The 1988 French motorcycle Grand Prix was the eleventh round of the 1988 Grand Prix motorcycle racing season. It took place on the weekend of 22–24 July 1988 at the 5.81 km (3.61 mi) Paul Ricard Circuit.

==500 cc race report==
Frenchman Christian Sarron claimed his 5th pole position in a row on his Yamaha YZR500, and his last ever in 500 GP.

Like most of the mid-field, Niall Mackenzie (Honda) jumped the start and raced to the lead, but the race was allowed to continue and no penalties were handed out by race officials.
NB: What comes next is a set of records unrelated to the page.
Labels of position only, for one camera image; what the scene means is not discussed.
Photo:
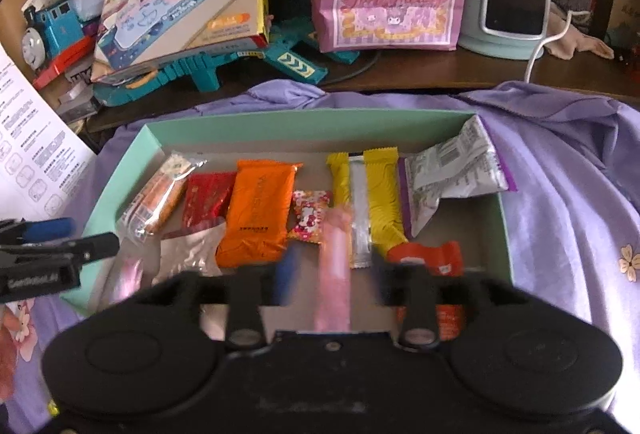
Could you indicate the purple floral blanket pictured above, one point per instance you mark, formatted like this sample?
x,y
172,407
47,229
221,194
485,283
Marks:
x,y
560,174

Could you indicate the pink candy stick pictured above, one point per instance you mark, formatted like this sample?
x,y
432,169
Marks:
x,y
332,264

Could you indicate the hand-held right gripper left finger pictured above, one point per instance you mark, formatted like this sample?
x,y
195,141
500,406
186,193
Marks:
x,y
287,274

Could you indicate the clear biscuit packet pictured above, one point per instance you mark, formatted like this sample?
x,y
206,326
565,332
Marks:
x,y
160,194

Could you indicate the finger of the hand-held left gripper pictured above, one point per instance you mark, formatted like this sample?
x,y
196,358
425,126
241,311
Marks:
x,y
95,246
50,229

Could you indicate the pale pink wrapper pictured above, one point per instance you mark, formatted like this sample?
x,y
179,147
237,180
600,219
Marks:
x,y
127,276

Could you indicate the mint green cardboard box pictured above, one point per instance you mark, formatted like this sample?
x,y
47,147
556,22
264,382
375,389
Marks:
x,y
300,129

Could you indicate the yellow candy packet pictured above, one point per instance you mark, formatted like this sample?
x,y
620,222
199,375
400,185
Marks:
x,y
382,199

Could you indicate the blue toy train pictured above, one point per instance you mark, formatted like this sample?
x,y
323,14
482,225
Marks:
x,y
52,29

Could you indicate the small pink candy packet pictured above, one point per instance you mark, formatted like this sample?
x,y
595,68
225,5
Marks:
x,y
307,216

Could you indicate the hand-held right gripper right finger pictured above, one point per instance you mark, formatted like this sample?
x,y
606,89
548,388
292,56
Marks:
x,y
420,309

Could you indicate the white instruction sheet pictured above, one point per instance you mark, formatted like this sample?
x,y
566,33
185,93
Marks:
x,y
35,149

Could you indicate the dark red snack packet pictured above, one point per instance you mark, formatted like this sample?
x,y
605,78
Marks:
x,y
207,199

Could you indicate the red orange snack packet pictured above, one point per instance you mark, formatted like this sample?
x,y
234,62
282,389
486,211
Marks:
x,y
430,256

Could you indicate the white purple snack packet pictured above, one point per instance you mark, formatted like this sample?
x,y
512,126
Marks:
x,y
450,169

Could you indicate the teal toy track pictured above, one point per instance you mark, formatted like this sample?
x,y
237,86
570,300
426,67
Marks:
x,y
295,59

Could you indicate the beige cloth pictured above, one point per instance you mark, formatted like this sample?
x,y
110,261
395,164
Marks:
x,y
585,46

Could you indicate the silver wrapper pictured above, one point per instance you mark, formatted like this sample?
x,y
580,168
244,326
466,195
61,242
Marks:
x,y
192,251

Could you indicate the brown cardboard box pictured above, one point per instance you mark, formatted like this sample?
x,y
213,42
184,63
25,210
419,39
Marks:
x,y
625,9

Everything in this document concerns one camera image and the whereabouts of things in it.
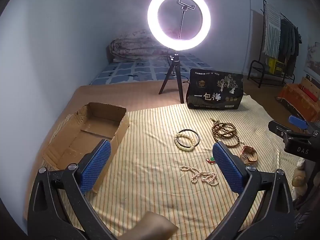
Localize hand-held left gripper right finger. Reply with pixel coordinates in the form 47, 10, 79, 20
207, 141, 300, 240

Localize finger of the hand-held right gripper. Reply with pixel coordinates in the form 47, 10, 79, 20
268, 120, 313, 140
288, 115, 320, 133

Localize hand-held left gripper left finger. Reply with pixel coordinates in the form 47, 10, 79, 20
27, 139, 118, 240

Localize brown strap wristwatch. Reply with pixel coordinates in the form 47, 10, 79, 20
239, 145, 258, 165

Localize cardboard box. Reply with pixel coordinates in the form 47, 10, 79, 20
42, 102, 130, 194

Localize pearl necklace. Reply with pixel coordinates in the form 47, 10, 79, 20
180, 165, 220, 187

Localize wooden bead necklace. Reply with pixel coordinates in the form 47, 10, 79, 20
209, 119, 245, 148

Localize white bead bracelet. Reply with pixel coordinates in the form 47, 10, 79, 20
174, 133, 194, 152

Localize person's right hand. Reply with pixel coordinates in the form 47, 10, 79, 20
291, 159, 308, 202

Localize orange cloth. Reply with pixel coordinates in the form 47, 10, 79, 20
277, 83, 320, 122

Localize wooden box with red stripe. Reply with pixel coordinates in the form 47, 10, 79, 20
300, 74, 320, 100

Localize black bangle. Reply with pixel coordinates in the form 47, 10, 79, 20
178, 129, 200, 148

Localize striped yellow cloth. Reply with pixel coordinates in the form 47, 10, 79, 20
40, 95, 300, 240

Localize yellow box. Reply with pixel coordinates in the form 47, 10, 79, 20
266, 57, 285, 74

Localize black shoe rack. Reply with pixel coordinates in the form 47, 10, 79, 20
247, 60, 295, 88

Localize person's dark striped clothing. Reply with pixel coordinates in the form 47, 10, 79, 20
292, 197, 320, 238

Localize black printed bag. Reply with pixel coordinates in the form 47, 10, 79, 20
186, 68, 244, 110

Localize dark hanging clothes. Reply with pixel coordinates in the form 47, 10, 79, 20
279, 17, 300, 77

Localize tan rounded object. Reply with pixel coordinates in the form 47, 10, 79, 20
117, 211, 179, 240

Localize brown board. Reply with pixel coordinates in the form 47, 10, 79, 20
251, 10, 264, 63

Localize striped white towel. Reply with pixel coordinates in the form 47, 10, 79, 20
262, 1, 282, 58

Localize blue patterned bedsheet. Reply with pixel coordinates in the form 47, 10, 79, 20
90, 54, 213, 85

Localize black tripod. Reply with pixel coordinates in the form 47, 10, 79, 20
159, 52, 190, 103

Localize black clothes rack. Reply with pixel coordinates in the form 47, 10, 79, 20
260, 0, 300, 85

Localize folded floral quilt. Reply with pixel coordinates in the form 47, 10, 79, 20
108, 31, 173, 63

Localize black phone holder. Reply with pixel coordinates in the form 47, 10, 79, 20
177, 0, 196, 40

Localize wall poster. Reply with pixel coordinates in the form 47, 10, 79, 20
304, 37, 320, 73

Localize white ring light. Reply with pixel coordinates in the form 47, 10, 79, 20
147, 0, 211, 48

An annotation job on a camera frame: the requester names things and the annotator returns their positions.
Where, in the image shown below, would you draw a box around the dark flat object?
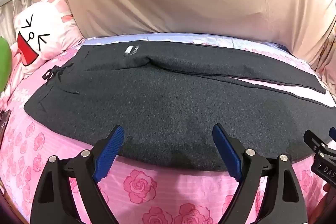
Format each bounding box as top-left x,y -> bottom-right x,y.
0,110 -> 11,136

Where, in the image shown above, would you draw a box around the person's right hand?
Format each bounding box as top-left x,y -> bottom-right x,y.
318,183 -> 336,215

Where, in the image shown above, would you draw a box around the pink floral bed sheet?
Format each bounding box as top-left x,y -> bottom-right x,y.
0,32 -> 336,224

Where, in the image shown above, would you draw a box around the dark grey pants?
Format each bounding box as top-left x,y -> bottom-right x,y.
24,42 -> 336,172

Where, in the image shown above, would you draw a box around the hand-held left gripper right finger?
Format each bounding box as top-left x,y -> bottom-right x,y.
212,123 -> 308,224

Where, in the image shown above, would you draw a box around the green plush toy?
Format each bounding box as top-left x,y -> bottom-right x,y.
0,38 -> 12,92

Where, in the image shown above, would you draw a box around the cartoon face pillow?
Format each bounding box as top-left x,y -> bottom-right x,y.
13,0 -> 85,80

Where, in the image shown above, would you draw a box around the patterned beige curtain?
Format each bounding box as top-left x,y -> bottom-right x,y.
311,0 -> 336,78

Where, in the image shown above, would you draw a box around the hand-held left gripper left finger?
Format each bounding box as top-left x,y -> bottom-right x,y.
30,125 -> 124,224

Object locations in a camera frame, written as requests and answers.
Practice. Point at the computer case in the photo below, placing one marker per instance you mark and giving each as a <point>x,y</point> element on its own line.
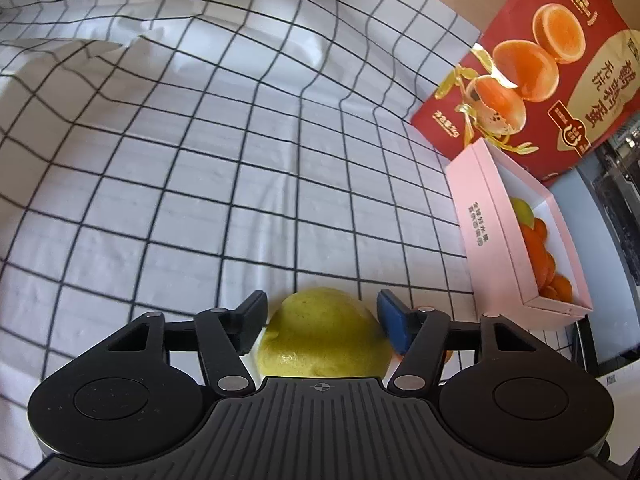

On the 1.8 km long Mistral Straight for the first time Wayne Gardner used the power of his factory Rothmans Honda to shoot to the lead from Kevin Schwantz (Suzuki), Mackenzie and Wayne Rainey (Yamaha).

Gardner and pole sitter Sarron battled for the lead with Schwantz and Eddie Lawson (Yamaha), who was battling a shoulder injury suffered in the previous race in Yugoslavia only one week before and had turned to famed Austrian Willi Dungl to help him get fit to race. Gardner's Honda had the advantage on the Mistral Straight over all but Lawson's YZR500, but Lawson, Sarron and Schwantz had the advantage through the turns, though the Suzuki was clearly the slowest on the Pit and Mistral straights. The quartet gradually pulled away from Rainey, who in turn pulled away from a pack including Randy Mamola (Cagiva), Didier de Radiguès (Yamaha), Pierfrancesco Chili (Honda) and Kevin Magee (Yamaha).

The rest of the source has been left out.